Configure Azure Cosmos DB for NoSQL in a copy activity
This article outlines how to use the copy activity in a data pipeline to copy data from and to Azure Cosmos DB for NoSQL.
Supported configuration
For the configuration of each tab under the copy activity, go to the following sections respectively.
General
Refer to the General settings guidance to configure the General settings tab.
Source
The following properties are supported for Azure Cosmos DB for NoSQL under the Source tab of a copy activity.
The following three properties are required:
- Data store type: Select External.
- Connection: Select an Azure Cosmos DB for NoSQL connection from the connection list. If no connection exists, then create a new Azure Cosmos DB for NoSQL connection by selecting New.

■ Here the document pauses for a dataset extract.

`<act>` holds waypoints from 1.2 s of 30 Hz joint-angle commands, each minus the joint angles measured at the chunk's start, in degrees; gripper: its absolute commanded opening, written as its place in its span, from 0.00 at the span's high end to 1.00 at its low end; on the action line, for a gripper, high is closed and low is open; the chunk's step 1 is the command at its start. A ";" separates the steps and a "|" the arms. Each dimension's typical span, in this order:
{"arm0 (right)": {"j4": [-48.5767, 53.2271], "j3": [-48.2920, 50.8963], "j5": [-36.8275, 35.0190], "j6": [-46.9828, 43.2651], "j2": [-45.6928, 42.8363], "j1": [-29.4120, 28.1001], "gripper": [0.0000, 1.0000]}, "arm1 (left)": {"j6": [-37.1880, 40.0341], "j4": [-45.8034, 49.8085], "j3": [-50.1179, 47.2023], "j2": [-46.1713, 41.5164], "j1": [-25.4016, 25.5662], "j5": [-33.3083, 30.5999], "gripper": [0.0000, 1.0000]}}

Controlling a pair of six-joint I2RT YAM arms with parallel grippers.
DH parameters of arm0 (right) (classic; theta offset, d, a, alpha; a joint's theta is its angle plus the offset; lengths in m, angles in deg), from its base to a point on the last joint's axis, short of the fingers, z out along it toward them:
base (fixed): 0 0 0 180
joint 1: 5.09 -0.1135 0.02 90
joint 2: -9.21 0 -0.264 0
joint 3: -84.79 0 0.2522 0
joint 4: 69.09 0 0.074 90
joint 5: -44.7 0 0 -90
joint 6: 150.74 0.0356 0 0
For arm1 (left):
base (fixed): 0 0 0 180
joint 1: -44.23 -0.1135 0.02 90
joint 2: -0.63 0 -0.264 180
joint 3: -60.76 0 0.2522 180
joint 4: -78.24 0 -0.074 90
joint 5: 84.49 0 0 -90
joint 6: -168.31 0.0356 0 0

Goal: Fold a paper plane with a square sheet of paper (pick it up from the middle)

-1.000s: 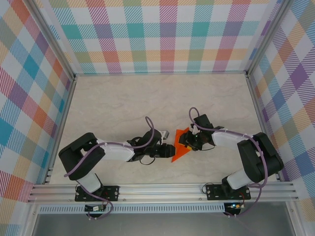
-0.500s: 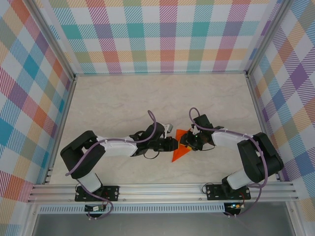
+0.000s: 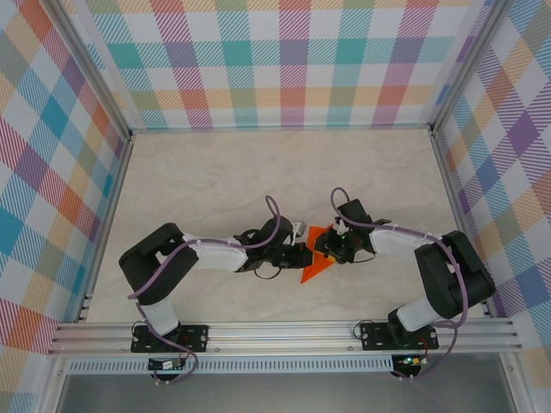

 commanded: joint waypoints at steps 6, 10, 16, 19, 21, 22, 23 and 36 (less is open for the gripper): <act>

- Container: Select the container that you want to use. Select Edit to enter the container name manually.
Under Advanced, you can specify the following fields:
Use query: You can choose either Table or Query as your use query. The following list describes the configuration of each setting.
Table: Reads data from the table you specified in Table.
Query: Specifies the Azure Cosmos DB query to read data.
Page size: The number of documents per page of the query result. Default is "-1", which means to use the service side dynamic page size up to 1000.
Detect datetime: Whether to detect datetime from the string values in the documents. Allowed values are: true (default), false.
Preferred regions: The preferred list of regions to connect to when retrieving data from Azure Cosmos DB. Select one preferred region from the drop-down list after selecting New.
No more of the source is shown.